Human multidrug and toxic compound extrusion 2 (hMATE2) is a kidney-specific isoform of hMATE1, an exporter of toxic organic cations (OCs) of exogenous and endogenous origins at the final excretion step in the kidneys and liver (Otsuka et al., 2005), and contains a splicing variant, MATE2K, that has an exon of hMATE2 deleted (Masuda et al., 2006). In the present study, we characterized the degree of expression and the transport properties of hMATE2. Quantitative PCR analysis with probes specific for hMATE2 indicated the presence of hMATE2 mRNA in the kidneys, which corresponded to 39% of total mRNA encoding both hMATE2 and hMATE2K. hMATE2-specific antibodies immunostained the renal urinary tubules. Upon expression in HEK293 cells, hMATE2 was localized in intracellular vesicular structures, and thus transport activity of tetraethylammonium (TEA), a typical substrate for MATE transporters, by the cells was not detected.

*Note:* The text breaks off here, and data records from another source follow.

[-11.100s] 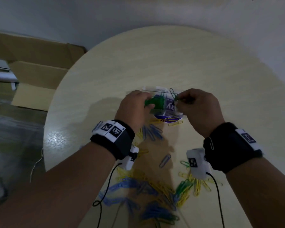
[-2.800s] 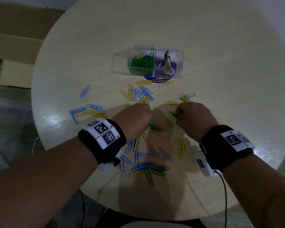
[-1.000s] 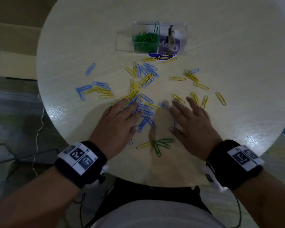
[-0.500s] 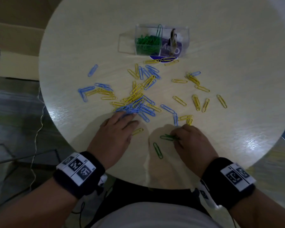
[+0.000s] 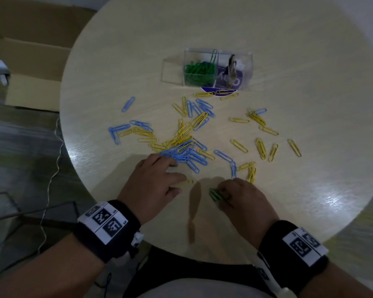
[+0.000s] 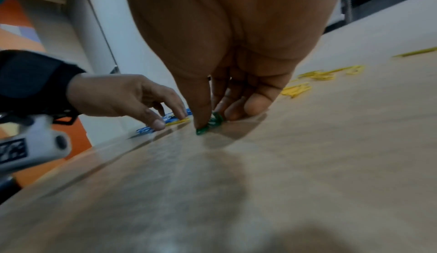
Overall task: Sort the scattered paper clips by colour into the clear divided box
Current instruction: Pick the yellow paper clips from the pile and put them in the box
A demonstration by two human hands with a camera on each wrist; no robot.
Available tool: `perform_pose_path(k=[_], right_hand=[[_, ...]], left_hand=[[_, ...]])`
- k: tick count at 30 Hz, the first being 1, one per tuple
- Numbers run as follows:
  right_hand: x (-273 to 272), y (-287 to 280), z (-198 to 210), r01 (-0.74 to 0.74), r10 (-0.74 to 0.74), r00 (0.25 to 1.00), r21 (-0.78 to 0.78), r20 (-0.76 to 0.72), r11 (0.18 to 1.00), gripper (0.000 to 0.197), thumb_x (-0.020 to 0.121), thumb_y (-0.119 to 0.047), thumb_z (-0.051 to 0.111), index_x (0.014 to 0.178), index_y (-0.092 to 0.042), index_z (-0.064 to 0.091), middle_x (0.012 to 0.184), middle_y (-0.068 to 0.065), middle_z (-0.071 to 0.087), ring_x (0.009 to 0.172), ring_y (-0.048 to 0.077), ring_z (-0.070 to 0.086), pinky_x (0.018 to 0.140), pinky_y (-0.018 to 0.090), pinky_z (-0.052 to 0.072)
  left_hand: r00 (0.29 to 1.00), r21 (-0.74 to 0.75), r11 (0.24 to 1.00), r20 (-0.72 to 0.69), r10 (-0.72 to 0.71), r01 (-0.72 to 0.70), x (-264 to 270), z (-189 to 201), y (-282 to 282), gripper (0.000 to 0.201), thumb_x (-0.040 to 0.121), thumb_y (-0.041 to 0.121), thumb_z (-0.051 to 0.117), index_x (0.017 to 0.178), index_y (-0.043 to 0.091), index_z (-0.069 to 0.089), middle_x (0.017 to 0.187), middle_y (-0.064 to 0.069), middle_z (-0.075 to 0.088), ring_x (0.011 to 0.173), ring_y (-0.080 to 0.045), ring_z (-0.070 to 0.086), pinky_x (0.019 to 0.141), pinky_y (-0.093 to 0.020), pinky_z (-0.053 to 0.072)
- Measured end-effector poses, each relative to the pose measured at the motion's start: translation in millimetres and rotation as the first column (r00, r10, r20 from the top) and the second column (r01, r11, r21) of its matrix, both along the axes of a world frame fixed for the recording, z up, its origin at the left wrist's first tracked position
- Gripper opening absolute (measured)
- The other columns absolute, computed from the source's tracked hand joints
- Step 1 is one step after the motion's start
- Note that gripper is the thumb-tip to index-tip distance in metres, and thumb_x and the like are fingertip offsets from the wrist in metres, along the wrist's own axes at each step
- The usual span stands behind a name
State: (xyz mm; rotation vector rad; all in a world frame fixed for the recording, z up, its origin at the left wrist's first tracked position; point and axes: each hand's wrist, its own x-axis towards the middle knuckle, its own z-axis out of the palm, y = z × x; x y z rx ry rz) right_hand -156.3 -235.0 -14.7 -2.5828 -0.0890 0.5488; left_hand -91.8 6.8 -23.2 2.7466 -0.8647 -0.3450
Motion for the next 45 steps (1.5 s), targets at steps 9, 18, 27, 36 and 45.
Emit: perform_pose_path(k=[9, 18, 27, 36, 45], right_hand=[[33.4, -10.8, 1.6, 0.059, -0.059, 0.998, -0.018, -0.020, 0.998, 0.012, 0.082, -0.023, 0.061, 0.092, -0.024, 0.066, 0.094, 0.002, 0.064, 0.092, 0.025, 0.060, 0.073, 0.031, 0.042], [37.7, -26.6, -0.6, 0.106, -0.105, 0.994, -0.080, 0.023, 0.991, 0.009, 0.082, -0.022, 0.058, 0.090, -0.021, 0.063, 0.090, 0.005, 0.061, 0.085, 0.030, 0.059, 0.069, 0.034, 0.044], [33.3, -29.5, 1.4, 0.088, -0.089, 0.996, -0.055, -0.018, 0.995, 0.009, 0.081, -0.023, 0.060, 0.089, -0.025, 0.062, 0.089, 0.001, 0.060, 0.087, 0.027, 0.060, 0.071, 0.033, 0.044], [67.3, -45.4, 23.1, 0.170, -0.167, 0.984, 0.050, -0.053, 0.984, 0.008, 0.078, -0.020, 0.063, 0.082, -0.027, 0.063, 0.083, -0.006, 0.066, 0.078, 0.017, 0.062, 0.065, 0.028, 0.042], [204.8, -40.8, 47.7, 0.385, -0.446, 0.890, 0.368, 0.094, 0.846, 0.003, 0.082, -0.019, 0.064, 0.081, -0.019, 0.067, 0.062, -0.003, 0.066, 0.045, 0.001, 0.059, 0.049, 0.013, 0.042]], left_hand=[[0.987, -0.091, 0.983, 0.042, -0.153, 0.157, -26.4, 7.0, -32.9, 0.022, 0.083, 0.033, 0.063, 0.106, 0.031, 0.065, 0.118, 0.014, 0.059, 0.103, -0.022, 0.054, 0.082, -0.042, 0.047], [0.985, -0.002, 0.985, 0.000, -0.171, 0.171, -24.5, -4.3, -36.8, 0.008, 0.088, 0.031, 0.058, 0.094, 0.029, 0.064, 0.092, 0.009, 0.059, 0.092, -0.023, 0.051, 0.076, -0.044, 0.046], [0.927, -0.007, 0.927, -0.018, -0.374, 0.374, -11.5, 9.0, -73.1, 0.003, 0.087, 0.029, 0.057, 0.089, 0.027, 0.059, 0.099, 0.007, 0.059, 0.094, -0.020, 0.052, 0.075, -0.035, 0.046], [0.930, 0.028, 0.954, -0.232, -0.284, 0.298, -7.3, 11.1, -79.4, 0.026, 0.072, 0.007, 0.061, 0.095, 0.016, 0.055, 0.094, -0.005, 0.058, 0.079, -0.028, 0.060, 0.064, -0.041, 0.053], [0.911, -0.368, 0.834, -0.190, 0.366, -0.412, 129.5, 50.5, -77.4, 0.015, 0.086, 0.017, 0.063, 0.097, 0.022, 0.073, 0.092, 0.000, 0.070, 0.082, -0.017, 0.064, 0.075, -0.027, 0.048]])
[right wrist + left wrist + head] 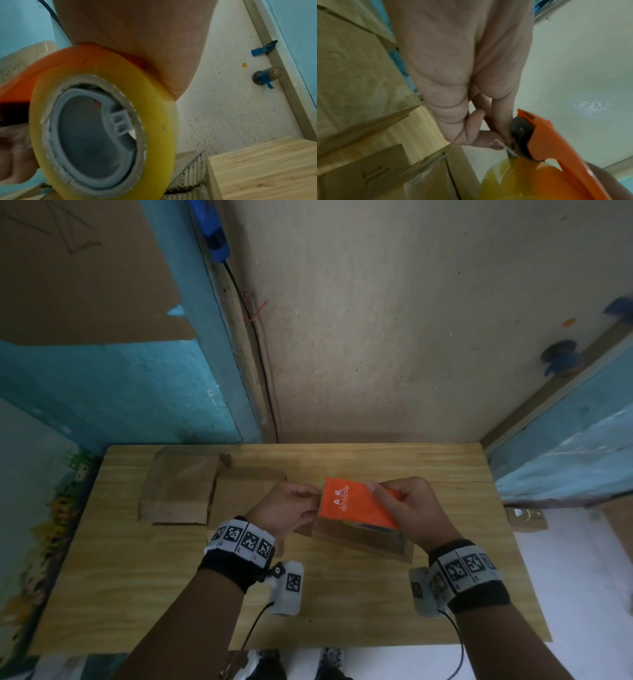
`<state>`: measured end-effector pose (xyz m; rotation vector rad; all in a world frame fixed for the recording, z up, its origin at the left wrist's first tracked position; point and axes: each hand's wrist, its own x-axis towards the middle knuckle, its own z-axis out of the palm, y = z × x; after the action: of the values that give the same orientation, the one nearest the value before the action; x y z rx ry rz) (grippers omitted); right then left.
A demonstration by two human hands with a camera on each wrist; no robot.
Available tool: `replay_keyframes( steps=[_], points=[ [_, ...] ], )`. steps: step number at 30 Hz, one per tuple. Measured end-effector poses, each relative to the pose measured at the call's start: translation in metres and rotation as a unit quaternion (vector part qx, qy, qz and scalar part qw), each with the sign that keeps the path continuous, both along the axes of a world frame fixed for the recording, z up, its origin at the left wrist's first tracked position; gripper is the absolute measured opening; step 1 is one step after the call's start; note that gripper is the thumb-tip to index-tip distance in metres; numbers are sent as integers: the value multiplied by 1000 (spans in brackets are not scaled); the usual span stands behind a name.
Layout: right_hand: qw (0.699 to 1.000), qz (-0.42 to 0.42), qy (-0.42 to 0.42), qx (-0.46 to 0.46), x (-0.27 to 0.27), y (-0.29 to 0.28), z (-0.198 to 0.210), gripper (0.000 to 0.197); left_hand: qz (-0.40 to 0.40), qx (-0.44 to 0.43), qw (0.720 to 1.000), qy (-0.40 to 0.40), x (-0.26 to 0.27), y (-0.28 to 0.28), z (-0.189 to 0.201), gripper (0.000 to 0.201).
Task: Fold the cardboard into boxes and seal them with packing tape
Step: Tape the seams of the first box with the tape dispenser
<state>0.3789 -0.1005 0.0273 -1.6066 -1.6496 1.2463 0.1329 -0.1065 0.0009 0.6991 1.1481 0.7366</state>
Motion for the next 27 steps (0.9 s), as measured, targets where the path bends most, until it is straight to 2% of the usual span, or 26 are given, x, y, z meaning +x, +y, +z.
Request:
replay_keyframes(
  steps=[3,6,9,12,14,19,27],
  points=[
    [1000,13,-12,21,-4,-2,2,37,-55,20,995,82,-5,7,4,15],
    [999,20,-12,26,-4,-1,3,34,-152,37,973,168,-11,15,2,14],
    [1000,8,-10,20,-2,0,3,39,-199,33,961,189,-12,19,2,22],
    [1000,9,-8,14,-1,0,5,37,-169,-21,980,101,-7,15,6,31],
    [1000,16,-10,8,-2,1,5,34,-148,-28,986,72,-4,13,4,28],
    [1000,20,-21,-5,-5,4,6,32,-160,40,975,149,-5,15,5,23],
    [999,17,-30,-10,-7,1,8,45,-172,85,952,237,-7,22,10,20]
  ],
)
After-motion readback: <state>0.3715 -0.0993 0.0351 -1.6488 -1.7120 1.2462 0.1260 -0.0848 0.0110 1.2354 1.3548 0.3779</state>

The hMATE2 protein was purified and reconstituted into liposomes. An artificially imposed pH gradient (Delta pH) across the proteoliposomal membrane drove the uptake of TEA. Dissipation of Delta pH by ammonium sulfate effectively inhibited the TEA uptake, while that of the membrane potential by valinomycin had little effect. The profiles of cis-inhibition of TEA transport by hMATE2 and hMATE2K are similar to each other. Thus, both hMATE2 and hMATE2K equally operate in the human kidneys to extrude OCs into the urine. (C) 2011 Elsevier Ltd. All rights reserved.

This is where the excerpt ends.